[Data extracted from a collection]
====

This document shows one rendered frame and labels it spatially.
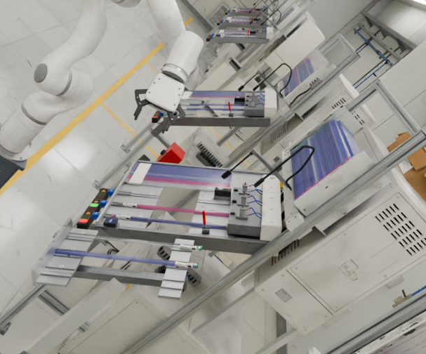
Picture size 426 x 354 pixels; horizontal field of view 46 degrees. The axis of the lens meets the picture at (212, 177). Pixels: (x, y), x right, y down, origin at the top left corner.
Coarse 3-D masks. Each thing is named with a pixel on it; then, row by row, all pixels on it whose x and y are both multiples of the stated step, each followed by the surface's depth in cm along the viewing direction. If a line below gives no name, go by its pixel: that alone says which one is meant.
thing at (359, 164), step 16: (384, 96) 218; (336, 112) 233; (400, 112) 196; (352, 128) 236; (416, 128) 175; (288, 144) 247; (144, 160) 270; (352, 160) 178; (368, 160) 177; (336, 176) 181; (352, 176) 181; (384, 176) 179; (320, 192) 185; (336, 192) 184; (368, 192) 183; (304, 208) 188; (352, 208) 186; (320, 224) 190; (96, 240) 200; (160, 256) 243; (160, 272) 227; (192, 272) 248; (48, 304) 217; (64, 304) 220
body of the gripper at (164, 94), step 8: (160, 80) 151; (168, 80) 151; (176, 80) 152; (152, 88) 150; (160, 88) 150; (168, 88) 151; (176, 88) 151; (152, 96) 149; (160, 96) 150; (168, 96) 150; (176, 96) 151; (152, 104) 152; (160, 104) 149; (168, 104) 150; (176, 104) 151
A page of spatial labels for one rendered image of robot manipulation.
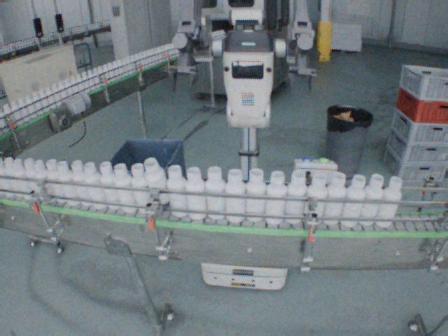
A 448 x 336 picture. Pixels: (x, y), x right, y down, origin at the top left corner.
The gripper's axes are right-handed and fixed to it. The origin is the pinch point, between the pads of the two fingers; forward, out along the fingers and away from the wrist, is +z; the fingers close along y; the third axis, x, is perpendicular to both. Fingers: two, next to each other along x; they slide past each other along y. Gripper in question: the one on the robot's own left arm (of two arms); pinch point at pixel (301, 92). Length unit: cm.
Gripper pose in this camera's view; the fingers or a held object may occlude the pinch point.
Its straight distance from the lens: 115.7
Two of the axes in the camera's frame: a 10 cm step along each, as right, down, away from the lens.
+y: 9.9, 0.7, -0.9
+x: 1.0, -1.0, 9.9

====

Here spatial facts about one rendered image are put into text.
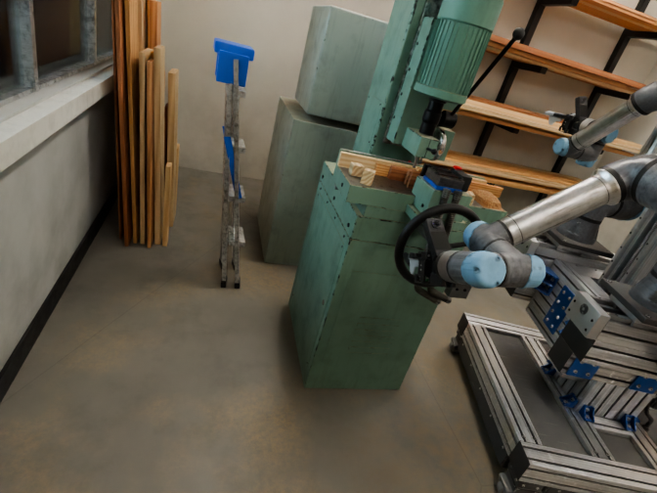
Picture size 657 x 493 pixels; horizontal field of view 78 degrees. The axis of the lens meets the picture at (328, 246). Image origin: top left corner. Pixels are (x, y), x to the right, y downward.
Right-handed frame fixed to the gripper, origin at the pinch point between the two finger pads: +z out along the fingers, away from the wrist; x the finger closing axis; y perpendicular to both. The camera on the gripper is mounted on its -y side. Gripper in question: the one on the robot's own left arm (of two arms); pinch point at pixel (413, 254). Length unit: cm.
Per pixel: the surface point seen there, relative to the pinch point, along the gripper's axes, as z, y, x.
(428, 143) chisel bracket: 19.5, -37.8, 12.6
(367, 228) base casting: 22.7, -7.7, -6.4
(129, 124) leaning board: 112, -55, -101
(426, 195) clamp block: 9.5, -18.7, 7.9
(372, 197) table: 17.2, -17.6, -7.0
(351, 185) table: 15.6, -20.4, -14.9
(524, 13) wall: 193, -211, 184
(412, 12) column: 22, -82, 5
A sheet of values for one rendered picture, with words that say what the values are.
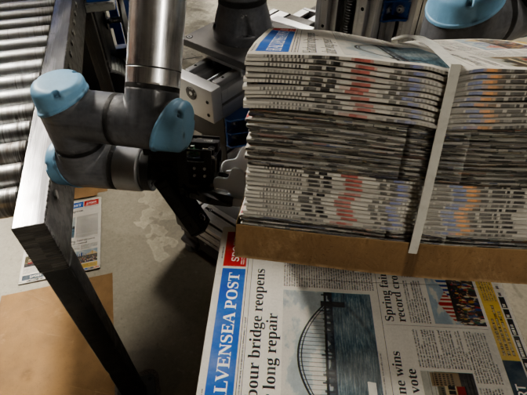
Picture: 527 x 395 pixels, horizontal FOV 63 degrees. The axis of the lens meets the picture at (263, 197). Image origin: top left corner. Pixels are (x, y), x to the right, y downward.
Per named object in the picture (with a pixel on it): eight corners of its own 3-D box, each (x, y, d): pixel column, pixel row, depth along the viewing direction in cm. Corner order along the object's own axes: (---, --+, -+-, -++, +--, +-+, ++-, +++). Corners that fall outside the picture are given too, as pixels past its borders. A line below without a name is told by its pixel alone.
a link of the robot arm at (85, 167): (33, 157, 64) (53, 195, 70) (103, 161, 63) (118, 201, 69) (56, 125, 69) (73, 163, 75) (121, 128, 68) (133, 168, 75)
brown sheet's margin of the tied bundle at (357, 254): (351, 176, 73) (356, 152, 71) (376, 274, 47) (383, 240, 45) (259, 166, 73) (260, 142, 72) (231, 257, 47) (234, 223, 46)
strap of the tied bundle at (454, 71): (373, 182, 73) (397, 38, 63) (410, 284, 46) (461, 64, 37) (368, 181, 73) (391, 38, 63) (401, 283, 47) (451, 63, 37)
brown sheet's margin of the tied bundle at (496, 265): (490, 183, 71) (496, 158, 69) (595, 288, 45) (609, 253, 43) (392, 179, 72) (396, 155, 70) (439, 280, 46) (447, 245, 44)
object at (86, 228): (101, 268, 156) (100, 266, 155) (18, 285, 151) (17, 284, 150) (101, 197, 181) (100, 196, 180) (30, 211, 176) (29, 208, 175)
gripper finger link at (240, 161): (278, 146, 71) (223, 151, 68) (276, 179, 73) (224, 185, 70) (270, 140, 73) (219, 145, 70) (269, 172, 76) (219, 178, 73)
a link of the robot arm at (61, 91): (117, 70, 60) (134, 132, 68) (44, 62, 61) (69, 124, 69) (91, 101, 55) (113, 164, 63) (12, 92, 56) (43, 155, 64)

====

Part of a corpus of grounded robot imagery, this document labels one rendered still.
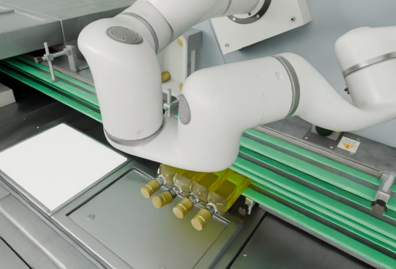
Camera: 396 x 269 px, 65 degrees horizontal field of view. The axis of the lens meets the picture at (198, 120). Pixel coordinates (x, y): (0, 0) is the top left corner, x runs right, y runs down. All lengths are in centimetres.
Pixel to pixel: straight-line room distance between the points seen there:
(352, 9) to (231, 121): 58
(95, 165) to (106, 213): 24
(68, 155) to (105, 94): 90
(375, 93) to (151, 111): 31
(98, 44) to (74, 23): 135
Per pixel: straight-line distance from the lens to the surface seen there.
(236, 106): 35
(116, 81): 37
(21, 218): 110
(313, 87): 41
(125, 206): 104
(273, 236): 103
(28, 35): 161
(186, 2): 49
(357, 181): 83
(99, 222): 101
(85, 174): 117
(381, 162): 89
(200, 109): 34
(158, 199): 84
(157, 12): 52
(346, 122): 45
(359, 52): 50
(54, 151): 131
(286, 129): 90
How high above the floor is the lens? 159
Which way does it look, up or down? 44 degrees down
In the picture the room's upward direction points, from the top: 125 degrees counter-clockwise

====

**WORK INSTRUCTIONS**.
Please go through the data above and copy every line that has the word "with".

**TASK RESULT**.
Coarse 3-D masks. Each thing is named with a pixel on it; then, row by row, all pixels on it whose x and y are both multiples of the stated step, each followed by the surface's depth in cm along the viewing direction. If a line below gives no name, go by its pixel: that alone says which one is meant.
A sheet of values for one rendered picture, with words that say what the values are.
Per named object in the picture (with a pixel on it): eight corners of its own 3-D box, each (x, y, d): pixel column, pixel row, depth along the viewing direction in cm. Corner order along the object's own axes: (---, --+, -+-, -++, +--, +-+, ++-, +++). Corners that fall outside the picture are given too, as pixels past its borders. A line below without a name is told by its pixel alone.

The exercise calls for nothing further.